20 minutes later...........
The router has cooled down and the PWM value for the fan is still 170.

I am not a developer but I can tell you that it does not work and the fan is regulated once at system startup - and never again.

root@OCTEON-TX2:~# uptime
 09:28:33 up 20 min,  load average: 0.00, 0.00, 0.00
root@OCTEON-TX2:~# sensors
iei_wt61p803_puzzle-isa-f2702000
Adapter: ISA adapter
fan1:        3300 RPM
fan2:           0 RPM
fan3:           0 RPM
fan4:           0 RPM
fan5:           0 RPM
temp1:        +42.0°C  
temp2:        +39.0°C  

f612a600mdiomii00-mdio-0
Adapter: MDIO adapter
temp1:        +46.8°C  (low  = +10.0°C, high = +60.0°C)
                       (crit low =  +0.0°C, crit = +70.0°C)

f412a600mdiomii00-mdio-0
Adapter: MDIO adapter
temp1:        +55.4°C  (low  = +10.0°C, high = +60.0°C)
                       (crit low =  +0.0°C, crit = +70.0°C)

f212a600mdiomii00-mdio-0
Adapter: MDIO adapter
temp1:        +56.2°C  (low  = +10.0°C, high = +60.0°C)
                       (crit low =  +0.0°C, crit = +70.0°C)

f612a600mdiomii08-mdio-8
Adapter: MDIO adapter
temp1:        +48.1°C  (low  = +10.0°C, high = +60.0°C)
                       (crit low =  +0.0°C, crit = +70.0°C)

f412a600mdiomii08-mdio-8
Adapter: MDIO adapter
temp1:        +49.2°C  (low  = +10.0°C, high = +60.0°C)
                       (crit low =  +0.0°C, crit = +70.0°C)

f212a600mdiomii08-mdio-8
Adapter: MDIO adapter
temp1:        +58.4°C  (low  = +10.0°C, high = +60.0°C)
                       (crit low =  +0.0°C, crit = +70.0°C)

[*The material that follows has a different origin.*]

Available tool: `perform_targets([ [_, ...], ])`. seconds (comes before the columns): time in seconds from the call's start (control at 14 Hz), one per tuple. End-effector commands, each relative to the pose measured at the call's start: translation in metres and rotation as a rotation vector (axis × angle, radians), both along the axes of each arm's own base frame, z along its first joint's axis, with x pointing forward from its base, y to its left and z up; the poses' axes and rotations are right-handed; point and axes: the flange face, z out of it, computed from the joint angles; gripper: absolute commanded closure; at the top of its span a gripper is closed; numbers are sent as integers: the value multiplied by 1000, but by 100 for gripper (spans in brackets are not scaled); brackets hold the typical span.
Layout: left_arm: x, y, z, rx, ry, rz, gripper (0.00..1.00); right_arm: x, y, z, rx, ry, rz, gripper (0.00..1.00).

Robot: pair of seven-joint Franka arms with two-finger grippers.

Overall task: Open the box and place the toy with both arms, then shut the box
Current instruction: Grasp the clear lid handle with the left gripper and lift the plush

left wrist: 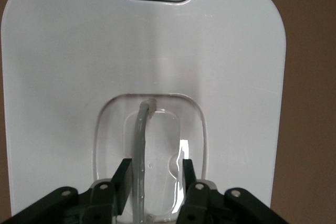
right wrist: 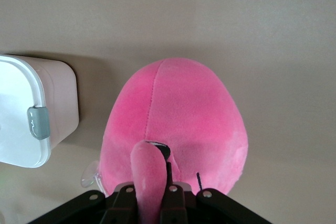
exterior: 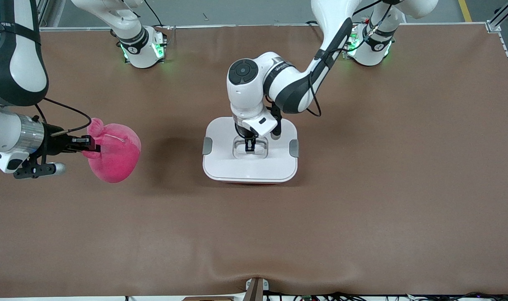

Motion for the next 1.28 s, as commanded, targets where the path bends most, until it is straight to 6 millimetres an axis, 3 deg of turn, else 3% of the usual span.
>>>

root@OCTEON-TX2:~# cat /sys/class/hwmon/hwmon6/pwm1
170

It would be nice if this would work without having to set it manually according to load.
If you need information and someone to test it, I would be happy to help you.

Please try this patch

diff --git a/target/linux/mvebu/files/arch/arm64/boot/dts/marvell/puzzle-thermal.dtsi b/target/linux/mvebu/files/arch/arm64/boot/dts/marvell/puzzle-thermal.dtsi
index 94677532f2..d9857261d1 100644
--- a/target/linux/mvebu/files/arch/arm64/boot/dts/marvell/puzzle-thermal.dtsi
+++ b/target/linux/mvebu/files/arch/arm64/boot/dts/marvell/puzzle-thermal.dtsi
@@ -1,4 +1,7 @@
 #define PUZZLE_FAN_THERMAL(_cname, _fan)					\
+	polling-delay-passive = <500>;
+	polling-delay = <1000>;
+
 	trips {									\
 		_cname##_active_high: cpu-active-high {				\
 			temperature = <80000>;					\

I build for a friend of mine with this patch and got a compile error:
Error: /media/egc/linuxdata/openwrt/build_dir/target-aarch64_cortex-a72_musl/linux-mvebu_cortexa72/linux-5.15.150/arch/arm64/boot/dts/marvell/puzzle-thermal.dtsi:3.2-15 syntax error

This is the patched puzzle-thermal.dtsi:

#define PUZZLE_FAN_THERMAL(_cname, _fan)					\
	polling-delay-passive = <500>;
	polling-delay = <1000>;

	trips {									                        \
		_cname##_active_high: cpu-active-high {				\
			temperature = <80000>;					                \
			hysteresis = <2000>;					                \
			type = "active";					                       \
		};								                               \
		_cname##_active_med: cpu-active-med {				\
			temperature = <72000>;					                \
			hysteresis = <2000>;					                \
			type = "active";					                        \
		};								                                \
		_cname##_active_low: cpu-active-low {				        \
			temperature = <65000>;					                \
			hysteresis = <2000>;					                \
			type = "active";					                       \
		};								                               \
		_cname##_active_idle: cpu-active-idle {				\
			temperature = <60000>;					               \
			hysteresis = <2000>;					               \
			type = "active";					                       \
		};								                               \
	};									                               \
	cooling-maps {								               \
		cpu-active-high {						                       \
			trip = <&_cname##_active_high>;				         \
			cooling-device = <_fan 3 THERMAL_NO_LIMIT>;		\
		};								                                \
		cpu-active-med {						                        \
			trip = <&_cname##_active_med>;				          \
			cooling-device = <_fan 2 THERMAL_NO_LIMIT>;		\
		};								                                   \
		cpu-active-low {						                           \
			trip = <&_cname##_active_low>;				            \
			cooling-device = <_fan 1 THERMAL_NO_LIMIT>;		\
		};								                                      \
		cpu-active-idle {						                               \
			trip = <&_cname##_active_idle>;				               \
			cooling-device = <_fan 0 THERMAL_NO_LIMIT>;		\
		};								                                        \
	}

Maybe missing some line continuation characters?